Copy out, from the data below, each line in which the word "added" occurs.

━━━ Provided material ━━━

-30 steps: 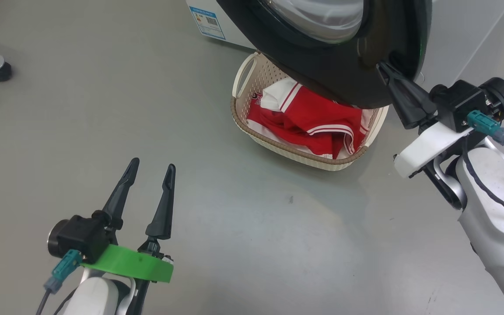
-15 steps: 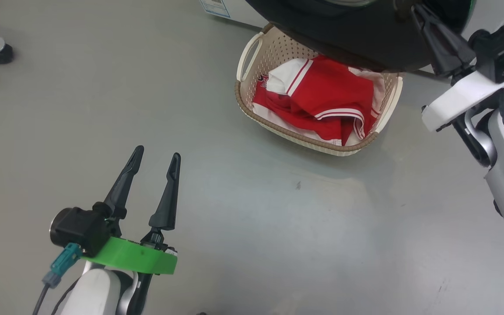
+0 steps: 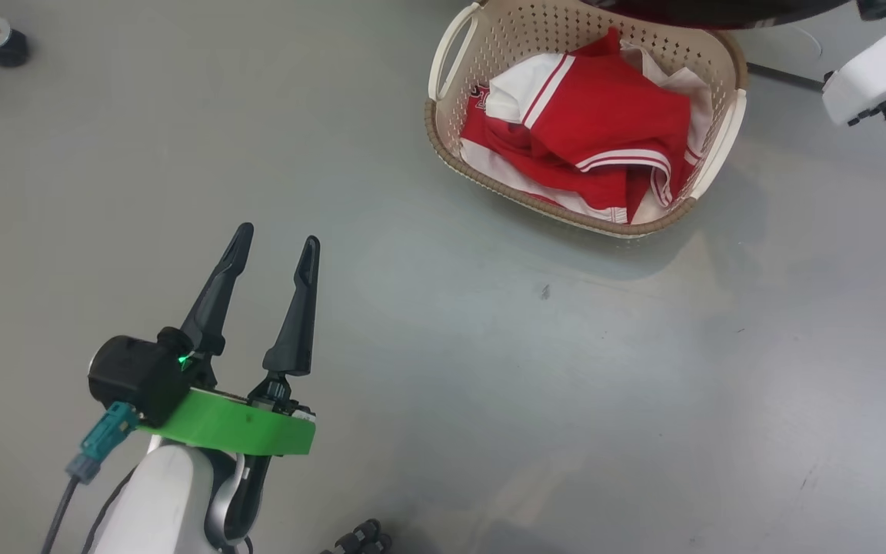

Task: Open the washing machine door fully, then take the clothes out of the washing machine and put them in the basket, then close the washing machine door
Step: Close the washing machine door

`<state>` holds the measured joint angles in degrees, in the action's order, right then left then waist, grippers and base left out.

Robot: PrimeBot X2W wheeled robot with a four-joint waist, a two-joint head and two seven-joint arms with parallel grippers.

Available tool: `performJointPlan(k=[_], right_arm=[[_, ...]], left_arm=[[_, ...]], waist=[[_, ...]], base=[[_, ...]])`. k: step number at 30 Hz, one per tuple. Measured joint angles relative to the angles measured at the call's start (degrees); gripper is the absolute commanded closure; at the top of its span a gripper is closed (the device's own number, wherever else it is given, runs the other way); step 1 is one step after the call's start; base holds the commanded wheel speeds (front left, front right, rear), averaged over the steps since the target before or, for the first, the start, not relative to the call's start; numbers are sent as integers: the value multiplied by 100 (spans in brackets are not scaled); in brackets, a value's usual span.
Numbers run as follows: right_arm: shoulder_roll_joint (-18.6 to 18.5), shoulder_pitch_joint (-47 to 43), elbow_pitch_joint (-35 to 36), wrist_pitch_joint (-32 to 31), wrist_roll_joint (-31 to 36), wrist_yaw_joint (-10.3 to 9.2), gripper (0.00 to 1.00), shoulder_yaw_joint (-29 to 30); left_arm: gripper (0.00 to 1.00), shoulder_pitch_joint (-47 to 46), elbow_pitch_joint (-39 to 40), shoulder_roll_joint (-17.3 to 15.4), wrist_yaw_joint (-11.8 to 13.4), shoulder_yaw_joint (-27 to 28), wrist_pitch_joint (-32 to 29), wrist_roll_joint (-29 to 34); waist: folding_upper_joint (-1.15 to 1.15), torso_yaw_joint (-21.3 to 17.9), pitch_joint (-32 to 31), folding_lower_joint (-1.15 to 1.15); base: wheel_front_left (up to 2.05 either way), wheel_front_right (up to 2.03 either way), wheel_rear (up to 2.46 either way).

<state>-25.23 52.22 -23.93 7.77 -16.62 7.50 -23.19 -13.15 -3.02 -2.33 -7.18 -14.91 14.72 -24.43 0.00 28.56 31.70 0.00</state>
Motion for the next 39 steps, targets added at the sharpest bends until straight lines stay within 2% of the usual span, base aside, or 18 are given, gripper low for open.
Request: performJointPlan(k=[9,20,27,39], right_arm=[[62,547,-256,-109,-85,-55,100,212],[-20,1086,-481,-227,33,-60,100,204],[-19,1360,-661,-242,166,-258,100,276],[94,1421,-1077,70,160,-314,100,357]], left_arm=[[0,-184,2,26,0,81,0,-174],[0,-300,-19,62,0,25,0,-232],[0,-366,-55,85,0,-18,0,-264],[0,-456,-218,104,0,-88,0,-274]], waist=[[0,65,267,0],[0,126,483,0],[0,181,580,0],[0,246,519,0]], base=[[0,0,0],[0,0,0],[0,0,0],[0,0,0]])
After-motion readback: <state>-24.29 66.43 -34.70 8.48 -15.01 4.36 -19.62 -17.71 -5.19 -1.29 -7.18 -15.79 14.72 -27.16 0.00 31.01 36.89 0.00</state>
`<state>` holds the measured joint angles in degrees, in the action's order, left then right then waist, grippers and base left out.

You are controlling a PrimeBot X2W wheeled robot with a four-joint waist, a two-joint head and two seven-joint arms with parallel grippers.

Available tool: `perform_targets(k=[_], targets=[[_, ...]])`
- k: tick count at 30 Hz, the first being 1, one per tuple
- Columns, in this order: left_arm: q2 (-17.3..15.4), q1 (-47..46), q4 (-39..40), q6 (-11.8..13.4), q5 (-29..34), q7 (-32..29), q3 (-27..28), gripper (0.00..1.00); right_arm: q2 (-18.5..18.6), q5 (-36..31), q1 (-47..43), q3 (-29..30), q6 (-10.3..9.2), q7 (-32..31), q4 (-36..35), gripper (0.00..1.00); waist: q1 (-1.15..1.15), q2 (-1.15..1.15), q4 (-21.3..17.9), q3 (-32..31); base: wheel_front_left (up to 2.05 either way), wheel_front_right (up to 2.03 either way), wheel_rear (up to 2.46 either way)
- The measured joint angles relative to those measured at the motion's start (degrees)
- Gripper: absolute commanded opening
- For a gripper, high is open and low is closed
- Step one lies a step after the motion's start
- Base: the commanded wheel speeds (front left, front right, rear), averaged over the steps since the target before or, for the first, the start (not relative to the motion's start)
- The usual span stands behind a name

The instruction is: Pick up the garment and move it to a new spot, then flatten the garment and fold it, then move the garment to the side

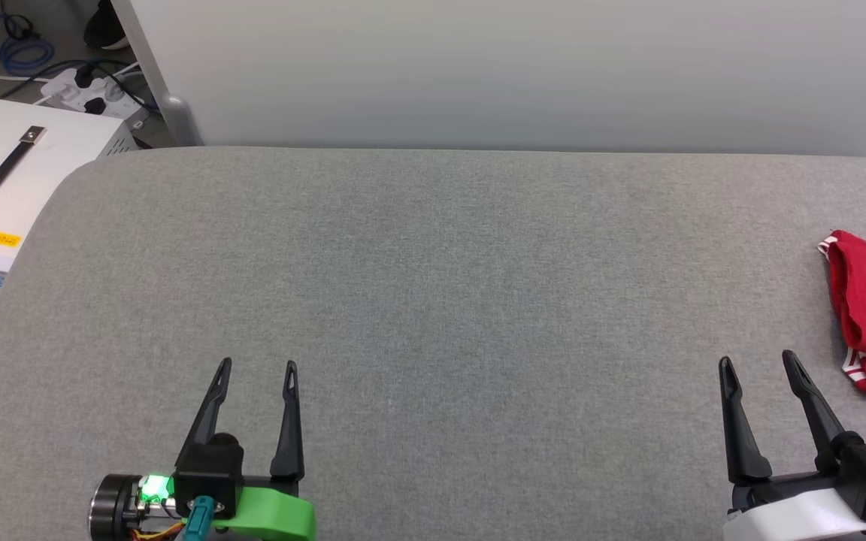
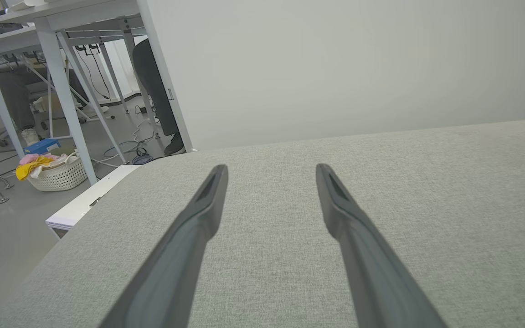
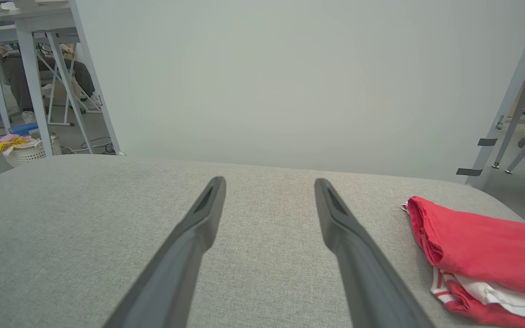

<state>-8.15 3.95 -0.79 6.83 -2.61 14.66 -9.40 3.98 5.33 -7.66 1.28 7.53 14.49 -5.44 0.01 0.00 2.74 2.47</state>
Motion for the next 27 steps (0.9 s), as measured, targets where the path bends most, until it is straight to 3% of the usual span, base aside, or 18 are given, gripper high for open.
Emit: perform_targets(k=[6, 7, 27], targets=[[0.25, 0.12, -0.11, -0.78, 0.0, 0.0, 0.52, 1.0, -0.29, 0.04, -0.6, 0.05, 0.0, 0.0, 0.04, 1.0, 0.0, 0.0, 0.14, -0.44, 0.0, 0.0, 0.0], [0.26, 0.1, -0.11, -0.79, 0.01, -0.04, 0.49, 0.0, -0.29, 0.04, -0.6, 0.03, 0.0, -0.09, 0.07, 0.0, 0.0, 0.0, 0.15, -0.48, 0.0, 0.0, 0.0], [0.62, 0.02, -0.11, -1.21, 0.09, -1.87, 1.38, 0.0, -0.27, -0.22, -0.38, -0.11, 0.0, -1.87, 0.52, 0.0, 0.0, 0.0, -0.24, -0.76, 0.0, 0.0, 0.0]])
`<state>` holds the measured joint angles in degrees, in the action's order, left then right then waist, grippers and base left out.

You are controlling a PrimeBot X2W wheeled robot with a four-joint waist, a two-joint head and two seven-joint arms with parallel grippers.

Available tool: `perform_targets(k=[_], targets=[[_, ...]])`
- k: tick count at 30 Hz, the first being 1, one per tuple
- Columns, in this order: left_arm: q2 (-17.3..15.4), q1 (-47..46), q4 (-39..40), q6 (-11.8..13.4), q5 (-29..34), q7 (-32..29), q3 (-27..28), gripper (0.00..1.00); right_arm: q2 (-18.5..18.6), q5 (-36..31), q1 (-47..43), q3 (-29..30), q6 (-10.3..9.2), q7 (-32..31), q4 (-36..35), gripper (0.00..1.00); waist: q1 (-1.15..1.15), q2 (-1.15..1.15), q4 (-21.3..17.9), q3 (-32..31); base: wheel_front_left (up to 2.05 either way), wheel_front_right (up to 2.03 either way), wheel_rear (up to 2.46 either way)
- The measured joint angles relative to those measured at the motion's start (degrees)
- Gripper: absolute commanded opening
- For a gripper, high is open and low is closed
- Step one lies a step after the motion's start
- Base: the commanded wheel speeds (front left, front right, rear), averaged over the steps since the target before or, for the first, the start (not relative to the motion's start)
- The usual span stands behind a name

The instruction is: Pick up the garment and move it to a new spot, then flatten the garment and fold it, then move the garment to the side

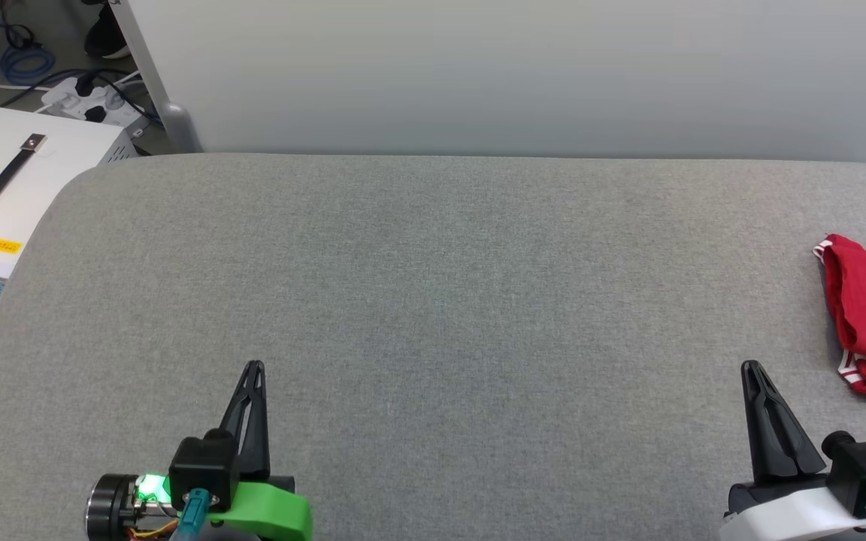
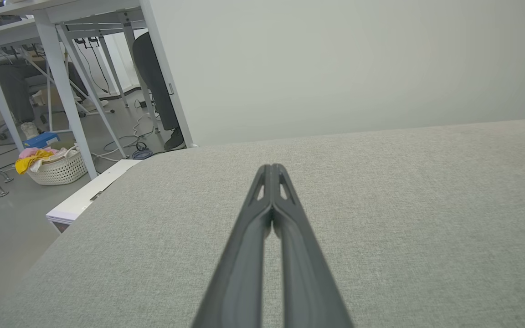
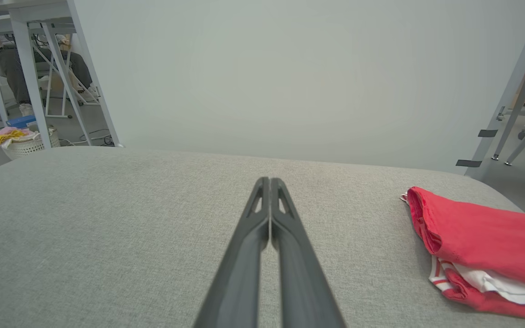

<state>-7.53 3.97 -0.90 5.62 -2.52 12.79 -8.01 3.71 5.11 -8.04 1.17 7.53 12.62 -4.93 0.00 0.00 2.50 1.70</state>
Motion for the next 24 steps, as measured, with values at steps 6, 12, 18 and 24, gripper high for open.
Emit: perform_targets(k=[6, 12, 18, 24], targets=[[0.27, -0.03, 0.01, -0.35, 0.01, -0.74, 0.45, 0.0, -0.01, -0.33, 0.27, -0.04, 0.0, -0.64, 0.29, 0.0, 0.0, 0.0, -0.14, -0.09, 0.0, 0.0, 0.0], [0.46, -0.05, 0.02, -0.6, 0.03, -1.26, 0.9, 0.0, -0.03, -0.43, 0.58, -0.11, 0.0, -1.3, 0.57, 0.0, 0.0, 0.0, -0.28, -0.19, 0.0, 0.0, 0.0], [0.71, -0.13, 0.04, -0.91, 0.19, -2.27, 1.36, 0.0, -0.1, -0.8, 1.21, -0.15, 0.0, -2.3, 0.92, 0.0, 0.0, 0.0, -0.46, -0.31, 0.0, 0.0, 0.0], [0.98, -0.23, 0.09, -1.35, 0.21, -2.9, 1.82, 0.0, -0.12, -0.98, 1.51, -0.24, 0.0, -2.88, 1.19, 0.0, 0.0, 0.0, -0.6, -0.41, 0.0, 0.0, 0.0]])
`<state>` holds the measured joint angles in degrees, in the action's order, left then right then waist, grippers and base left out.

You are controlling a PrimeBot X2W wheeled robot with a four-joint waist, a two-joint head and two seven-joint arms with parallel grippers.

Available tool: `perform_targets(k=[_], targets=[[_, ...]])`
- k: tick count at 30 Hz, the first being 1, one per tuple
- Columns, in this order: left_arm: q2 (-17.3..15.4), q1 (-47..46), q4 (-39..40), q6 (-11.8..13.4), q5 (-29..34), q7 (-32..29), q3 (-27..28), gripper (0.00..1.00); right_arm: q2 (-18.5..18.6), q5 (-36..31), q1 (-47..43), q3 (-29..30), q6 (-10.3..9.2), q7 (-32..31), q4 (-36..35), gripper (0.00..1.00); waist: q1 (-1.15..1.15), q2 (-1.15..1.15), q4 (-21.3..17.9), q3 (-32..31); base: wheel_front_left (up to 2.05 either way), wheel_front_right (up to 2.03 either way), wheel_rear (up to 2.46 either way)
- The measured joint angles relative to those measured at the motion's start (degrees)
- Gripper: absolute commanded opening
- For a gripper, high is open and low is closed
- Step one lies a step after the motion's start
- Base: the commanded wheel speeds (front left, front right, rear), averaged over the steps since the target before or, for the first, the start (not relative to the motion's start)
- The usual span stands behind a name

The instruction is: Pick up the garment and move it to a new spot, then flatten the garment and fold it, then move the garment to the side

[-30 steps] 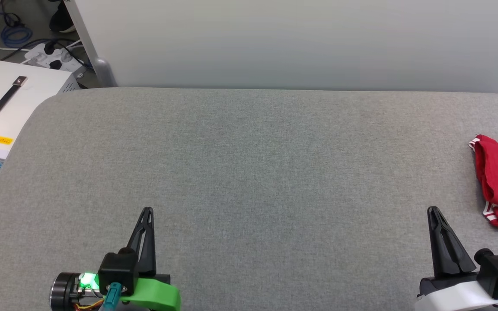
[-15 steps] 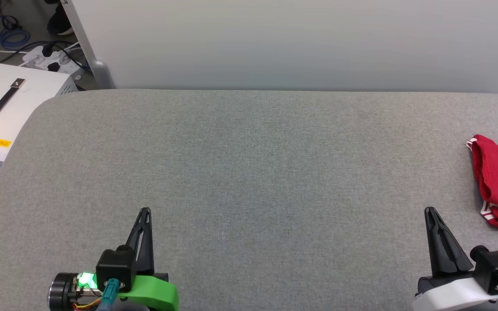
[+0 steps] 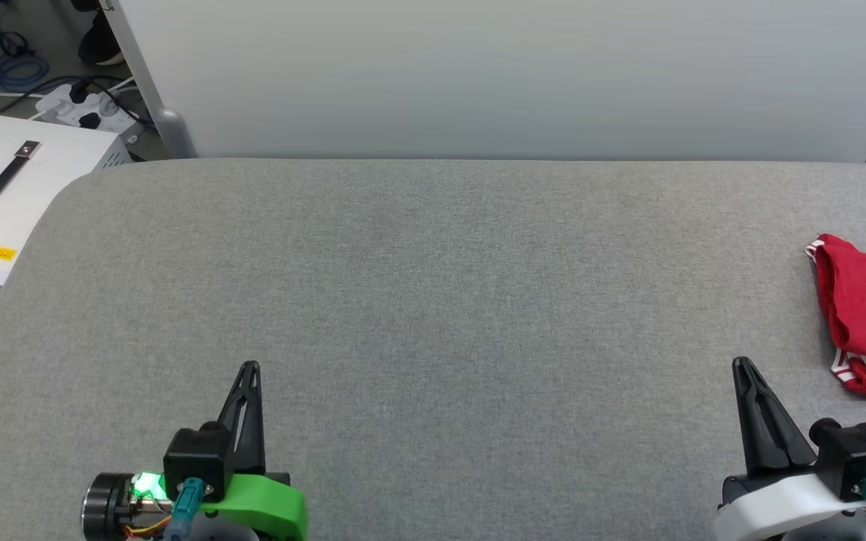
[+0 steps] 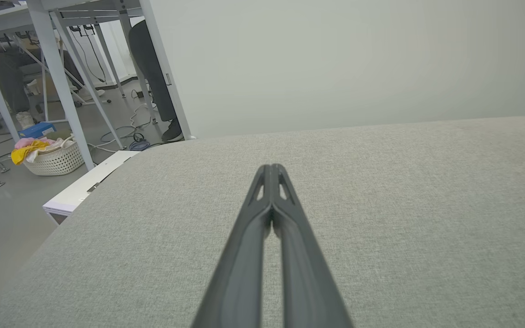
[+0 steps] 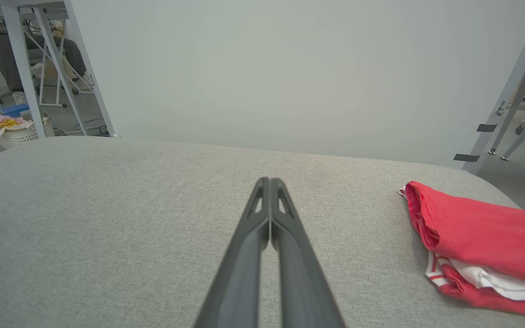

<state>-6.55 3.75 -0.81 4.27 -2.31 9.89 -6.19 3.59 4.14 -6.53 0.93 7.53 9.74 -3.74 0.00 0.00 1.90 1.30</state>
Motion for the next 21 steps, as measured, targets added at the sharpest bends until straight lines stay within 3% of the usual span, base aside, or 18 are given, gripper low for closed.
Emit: perform_targets(k=[21], targets=[[0.87, -0.61, 0.13, -1.0, 0.42, -2.42, 1.44, 0.0, -0.09, -1.04, 1.3, -0.21, 0.0, -2.41, 0.87, 0.0, 0.0, 0.0, -0.47, -0.32, 0.0, 0.0, 0.0]])
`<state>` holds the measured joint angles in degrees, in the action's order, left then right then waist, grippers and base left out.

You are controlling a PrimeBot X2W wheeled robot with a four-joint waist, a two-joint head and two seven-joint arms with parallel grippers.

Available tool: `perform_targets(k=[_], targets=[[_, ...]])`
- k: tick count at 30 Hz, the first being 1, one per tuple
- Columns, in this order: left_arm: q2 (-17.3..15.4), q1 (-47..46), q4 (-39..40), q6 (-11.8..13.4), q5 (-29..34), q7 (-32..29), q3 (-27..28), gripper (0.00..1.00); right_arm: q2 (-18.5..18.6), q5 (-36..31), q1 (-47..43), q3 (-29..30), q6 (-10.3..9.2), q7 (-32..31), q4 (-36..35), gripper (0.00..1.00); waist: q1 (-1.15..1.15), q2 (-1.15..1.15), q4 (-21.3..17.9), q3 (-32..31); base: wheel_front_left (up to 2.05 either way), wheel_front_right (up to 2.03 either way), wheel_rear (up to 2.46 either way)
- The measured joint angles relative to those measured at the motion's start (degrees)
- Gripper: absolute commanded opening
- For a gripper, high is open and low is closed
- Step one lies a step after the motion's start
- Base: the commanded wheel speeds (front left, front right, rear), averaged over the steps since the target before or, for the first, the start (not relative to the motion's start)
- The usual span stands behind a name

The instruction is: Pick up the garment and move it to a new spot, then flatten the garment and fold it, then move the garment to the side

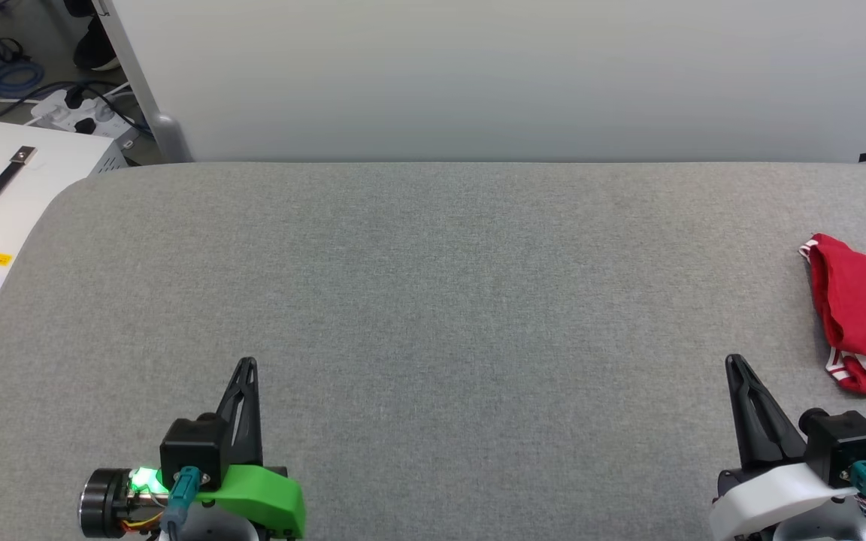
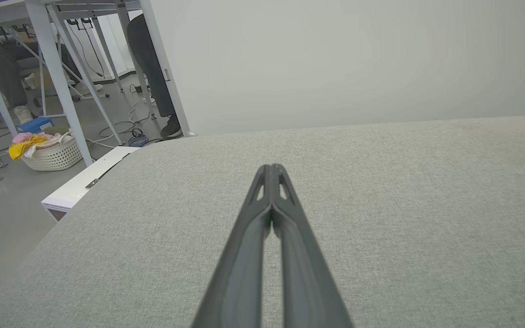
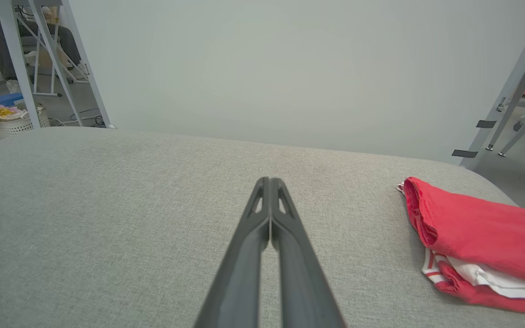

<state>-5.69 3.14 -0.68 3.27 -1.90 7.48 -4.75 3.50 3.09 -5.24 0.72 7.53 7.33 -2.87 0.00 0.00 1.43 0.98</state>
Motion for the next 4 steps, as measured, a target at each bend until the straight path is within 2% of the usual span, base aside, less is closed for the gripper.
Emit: perform_targets(k=[4], targets=[[0.16, -0.05, 0.02, -0.09, 0.03, -0.47, 0.33, 0.0, -0.02, -0.35, 0.23, -0.03, 0.0, -0.37, 0.15, 0.0, 0.0, 0.0, -0.09, -0.06, 0.0, 0.0, 0.0]])
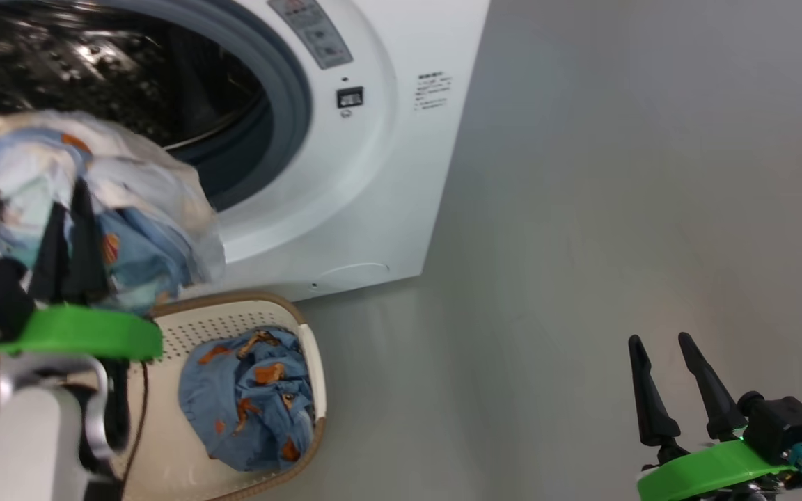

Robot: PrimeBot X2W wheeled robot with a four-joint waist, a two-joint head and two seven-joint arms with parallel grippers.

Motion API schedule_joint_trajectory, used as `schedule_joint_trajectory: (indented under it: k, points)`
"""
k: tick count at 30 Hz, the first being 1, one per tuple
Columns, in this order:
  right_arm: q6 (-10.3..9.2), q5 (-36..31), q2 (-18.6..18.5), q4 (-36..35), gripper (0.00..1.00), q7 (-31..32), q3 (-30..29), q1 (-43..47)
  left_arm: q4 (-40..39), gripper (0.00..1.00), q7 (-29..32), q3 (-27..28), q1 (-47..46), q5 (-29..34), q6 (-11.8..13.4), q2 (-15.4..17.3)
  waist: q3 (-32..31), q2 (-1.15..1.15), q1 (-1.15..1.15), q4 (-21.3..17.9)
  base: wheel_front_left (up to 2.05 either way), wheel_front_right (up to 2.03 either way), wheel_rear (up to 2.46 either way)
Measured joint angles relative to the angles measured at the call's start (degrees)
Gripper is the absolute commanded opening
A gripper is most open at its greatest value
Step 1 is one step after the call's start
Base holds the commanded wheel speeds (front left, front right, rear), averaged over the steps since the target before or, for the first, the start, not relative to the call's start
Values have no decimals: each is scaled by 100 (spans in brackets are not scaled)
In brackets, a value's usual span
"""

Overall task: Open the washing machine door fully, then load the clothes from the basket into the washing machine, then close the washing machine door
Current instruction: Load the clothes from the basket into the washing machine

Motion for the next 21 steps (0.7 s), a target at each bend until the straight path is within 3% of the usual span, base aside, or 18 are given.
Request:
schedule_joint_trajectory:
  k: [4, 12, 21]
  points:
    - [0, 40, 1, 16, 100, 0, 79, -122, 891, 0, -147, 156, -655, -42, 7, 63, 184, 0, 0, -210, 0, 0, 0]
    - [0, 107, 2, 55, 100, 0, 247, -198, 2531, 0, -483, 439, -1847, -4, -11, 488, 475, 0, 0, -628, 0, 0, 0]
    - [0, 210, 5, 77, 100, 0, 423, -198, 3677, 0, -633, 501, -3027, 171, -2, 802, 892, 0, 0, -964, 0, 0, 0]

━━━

* **Answer space**:
Motion for the next 39 steps, targets added at the sharpest bends until straight lines stay within 2% of the usual span, base aside, or 18 are given, gripper low for open.
Motion for the next 21 steps, as measured, targets added at the sharpest bends until straight lines stay within 3% of the usual span, base aside, or 18 are given, gripper low for closed.

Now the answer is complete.